**Your task:** Lines from the beginning of the entries up to and including the one with "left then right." must be duplicated word for word; leave out all others.

Dataset records:
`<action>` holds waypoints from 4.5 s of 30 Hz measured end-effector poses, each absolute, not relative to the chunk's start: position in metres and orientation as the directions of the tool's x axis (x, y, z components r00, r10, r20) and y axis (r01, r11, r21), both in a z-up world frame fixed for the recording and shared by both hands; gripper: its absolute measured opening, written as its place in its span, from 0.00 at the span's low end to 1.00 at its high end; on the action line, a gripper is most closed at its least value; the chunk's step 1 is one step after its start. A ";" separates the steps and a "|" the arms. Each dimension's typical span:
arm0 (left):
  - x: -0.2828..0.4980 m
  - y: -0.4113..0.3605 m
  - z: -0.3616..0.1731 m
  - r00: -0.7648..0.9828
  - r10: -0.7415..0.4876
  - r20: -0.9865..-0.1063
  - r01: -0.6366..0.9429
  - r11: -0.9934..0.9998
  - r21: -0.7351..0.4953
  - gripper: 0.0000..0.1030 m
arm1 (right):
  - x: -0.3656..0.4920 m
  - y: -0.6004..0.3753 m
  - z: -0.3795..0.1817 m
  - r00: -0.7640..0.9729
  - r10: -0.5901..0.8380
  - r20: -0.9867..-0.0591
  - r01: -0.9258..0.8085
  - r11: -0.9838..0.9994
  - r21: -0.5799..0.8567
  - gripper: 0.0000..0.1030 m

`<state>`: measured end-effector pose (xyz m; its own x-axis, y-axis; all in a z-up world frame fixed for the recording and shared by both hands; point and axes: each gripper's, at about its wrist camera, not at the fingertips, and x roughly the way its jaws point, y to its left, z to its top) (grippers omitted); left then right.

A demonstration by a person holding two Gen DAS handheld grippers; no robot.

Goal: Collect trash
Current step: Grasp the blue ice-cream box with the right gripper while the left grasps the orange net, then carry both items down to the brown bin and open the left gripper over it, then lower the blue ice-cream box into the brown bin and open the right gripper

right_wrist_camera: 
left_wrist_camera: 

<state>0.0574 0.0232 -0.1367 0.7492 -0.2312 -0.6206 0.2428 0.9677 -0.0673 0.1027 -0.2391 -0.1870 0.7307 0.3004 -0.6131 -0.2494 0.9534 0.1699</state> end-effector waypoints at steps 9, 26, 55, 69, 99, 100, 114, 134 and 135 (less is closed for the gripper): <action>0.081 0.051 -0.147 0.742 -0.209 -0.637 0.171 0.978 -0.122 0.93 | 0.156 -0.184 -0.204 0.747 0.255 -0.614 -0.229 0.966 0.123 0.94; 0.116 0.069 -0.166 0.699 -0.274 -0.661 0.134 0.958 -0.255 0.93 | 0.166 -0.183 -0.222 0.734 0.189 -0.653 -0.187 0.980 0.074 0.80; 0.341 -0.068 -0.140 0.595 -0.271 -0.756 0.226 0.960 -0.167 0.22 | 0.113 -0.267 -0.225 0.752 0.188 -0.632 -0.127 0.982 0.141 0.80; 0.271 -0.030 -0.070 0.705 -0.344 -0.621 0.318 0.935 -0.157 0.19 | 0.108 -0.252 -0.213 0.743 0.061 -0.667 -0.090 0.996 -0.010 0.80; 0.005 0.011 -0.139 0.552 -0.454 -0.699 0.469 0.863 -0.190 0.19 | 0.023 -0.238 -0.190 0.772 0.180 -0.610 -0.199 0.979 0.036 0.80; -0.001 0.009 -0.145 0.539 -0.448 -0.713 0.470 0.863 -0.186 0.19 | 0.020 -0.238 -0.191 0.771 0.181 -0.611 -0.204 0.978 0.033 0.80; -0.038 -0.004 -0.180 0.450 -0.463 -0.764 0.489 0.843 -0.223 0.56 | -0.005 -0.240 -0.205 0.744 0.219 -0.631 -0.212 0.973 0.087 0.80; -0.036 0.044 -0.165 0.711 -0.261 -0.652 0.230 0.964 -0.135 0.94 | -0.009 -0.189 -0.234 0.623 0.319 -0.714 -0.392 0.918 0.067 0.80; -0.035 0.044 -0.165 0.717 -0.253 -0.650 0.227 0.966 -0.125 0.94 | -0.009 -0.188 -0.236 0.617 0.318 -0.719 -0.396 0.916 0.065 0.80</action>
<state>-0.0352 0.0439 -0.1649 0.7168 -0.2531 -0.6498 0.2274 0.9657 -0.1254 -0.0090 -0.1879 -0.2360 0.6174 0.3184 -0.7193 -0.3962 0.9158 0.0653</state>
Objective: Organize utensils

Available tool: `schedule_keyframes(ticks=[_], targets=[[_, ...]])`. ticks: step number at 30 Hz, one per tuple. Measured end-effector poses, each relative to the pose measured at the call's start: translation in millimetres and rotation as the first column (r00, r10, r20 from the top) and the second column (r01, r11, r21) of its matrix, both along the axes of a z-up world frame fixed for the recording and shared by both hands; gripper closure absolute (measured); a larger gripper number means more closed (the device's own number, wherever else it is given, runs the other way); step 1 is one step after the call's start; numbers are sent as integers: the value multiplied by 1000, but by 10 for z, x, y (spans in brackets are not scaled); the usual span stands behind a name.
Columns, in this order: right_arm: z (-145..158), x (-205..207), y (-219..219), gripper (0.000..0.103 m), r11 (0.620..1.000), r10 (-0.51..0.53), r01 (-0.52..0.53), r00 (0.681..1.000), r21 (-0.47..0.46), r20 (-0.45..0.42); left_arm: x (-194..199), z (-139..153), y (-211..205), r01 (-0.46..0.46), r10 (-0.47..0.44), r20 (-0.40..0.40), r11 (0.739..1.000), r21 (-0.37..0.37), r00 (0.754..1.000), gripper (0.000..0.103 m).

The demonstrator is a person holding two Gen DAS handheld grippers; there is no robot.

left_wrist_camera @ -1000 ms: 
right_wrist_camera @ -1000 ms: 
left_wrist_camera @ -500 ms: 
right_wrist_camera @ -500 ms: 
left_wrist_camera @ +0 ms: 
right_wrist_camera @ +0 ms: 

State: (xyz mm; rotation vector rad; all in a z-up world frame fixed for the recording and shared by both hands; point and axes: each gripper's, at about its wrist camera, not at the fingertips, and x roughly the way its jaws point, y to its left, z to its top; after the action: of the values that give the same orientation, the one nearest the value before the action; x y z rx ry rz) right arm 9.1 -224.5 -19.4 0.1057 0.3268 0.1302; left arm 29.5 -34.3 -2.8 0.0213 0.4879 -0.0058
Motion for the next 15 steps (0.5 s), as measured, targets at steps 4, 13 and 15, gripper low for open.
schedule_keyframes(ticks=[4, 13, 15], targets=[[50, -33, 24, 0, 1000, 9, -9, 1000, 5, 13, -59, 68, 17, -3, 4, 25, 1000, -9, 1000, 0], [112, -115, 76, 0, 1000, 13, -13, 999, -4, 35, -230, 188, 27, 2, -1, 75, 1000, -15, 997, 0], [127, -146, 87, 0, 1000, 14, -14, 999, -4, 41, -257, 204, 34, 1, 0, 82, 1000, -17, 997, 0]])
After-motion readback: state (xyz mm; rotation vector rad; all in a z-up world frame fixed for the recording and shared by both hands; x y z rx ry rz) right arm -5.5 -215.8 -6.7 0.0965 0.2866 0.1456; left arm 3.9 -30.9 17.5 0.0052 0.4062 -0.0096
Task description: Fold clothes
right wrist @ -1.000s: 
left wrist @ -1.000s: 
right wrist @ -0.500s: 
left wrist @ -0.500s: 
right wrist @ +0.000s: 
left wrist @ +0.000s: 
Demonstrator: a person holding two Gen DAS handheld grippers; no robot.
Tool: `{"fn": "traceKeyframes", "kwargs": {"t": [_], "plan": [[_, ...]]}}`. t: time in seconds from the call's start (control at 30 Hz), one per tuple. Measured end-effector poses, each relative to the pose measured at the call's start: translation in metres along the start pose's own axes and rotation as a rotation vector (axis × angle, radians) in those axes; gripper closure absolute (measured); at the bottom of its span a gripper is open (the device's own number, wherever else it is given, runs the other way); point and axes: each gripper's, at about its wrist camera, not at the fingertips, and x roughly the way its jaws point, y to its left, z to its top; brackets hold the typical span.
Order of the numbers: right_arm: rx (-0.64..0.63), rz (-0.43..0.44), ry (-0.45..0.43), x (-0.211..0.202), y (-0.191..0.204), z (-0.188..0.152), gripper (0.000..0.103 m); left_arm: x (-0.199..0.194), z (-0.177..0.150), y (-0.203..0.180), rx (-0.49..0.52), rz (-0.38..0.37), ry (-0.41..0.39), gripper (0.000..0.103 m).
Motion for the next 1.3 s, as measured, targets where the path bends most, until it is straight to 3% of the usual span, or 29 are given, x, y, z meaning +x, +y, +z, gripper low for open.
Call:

**Your solution:**
`<action>` holds waypoints from 4.5 s of 30 Hz measured end-effector poses, each absolute, not relative to the chunk's start: position in metres and orientation as the directions of the tool's x axis (x, y, z components r00, r10, r20) and y axis (r01, r11, r21), both in a z-up world frame fixed for the recording and shared by both hands; gripper: its absolute measured opening, written as its place in its span, from 0.00 at the span's low end to 1.00 at its high end; on the action line, a gripper is most closed at its least value; the chunk's step 1 is one step after its start. A ";" separates the steps and a "|" the arms. Each dimension's typical span:
arm0 (left):
  - x: -0.2828..0.4980 m
  - y: -0.4113..0.3605 m
  - z: -0.3616..0.1731 m
  - r00: -0.7648..0.9828
  - r10: -0.7415..0.4876
  - r20: -0.9865..-0.1063
  - r01: -0.6366..0.9429
  - r11: -0.9934..0.9998
  - r21: -0.7351..0.4953
  - gripper: 0.0000..0.1030 m
arm1 (right):
  - x: -0.3656..0.4920 m
  - y: -0.6004..0.3753 m
  - z: -0.3795..0.1817 m
  - r00: -0.7640..0.9729
  - r10: -0.5901..0.8380
  - r20: -0.9867..-0.0591
  - r01: -0.9258..0.8085
  - r11: -0.9838..0.9994
  - r21: -0.5799..0.8567
  - gripper: 0.0000..0.1030 m

`<state>`: measured end-effector pose (xyz m; its own x-axis, y-axis; all in a z-up world frame fixed for the recording and shared by both hands; point and axes: each gripper's, at about its wrist camera, not at the fingertips, and x roughly the way its jaws point, y to its left, z to its top) (grippers omitted); left then right.

The exercise contains no remaining tasks.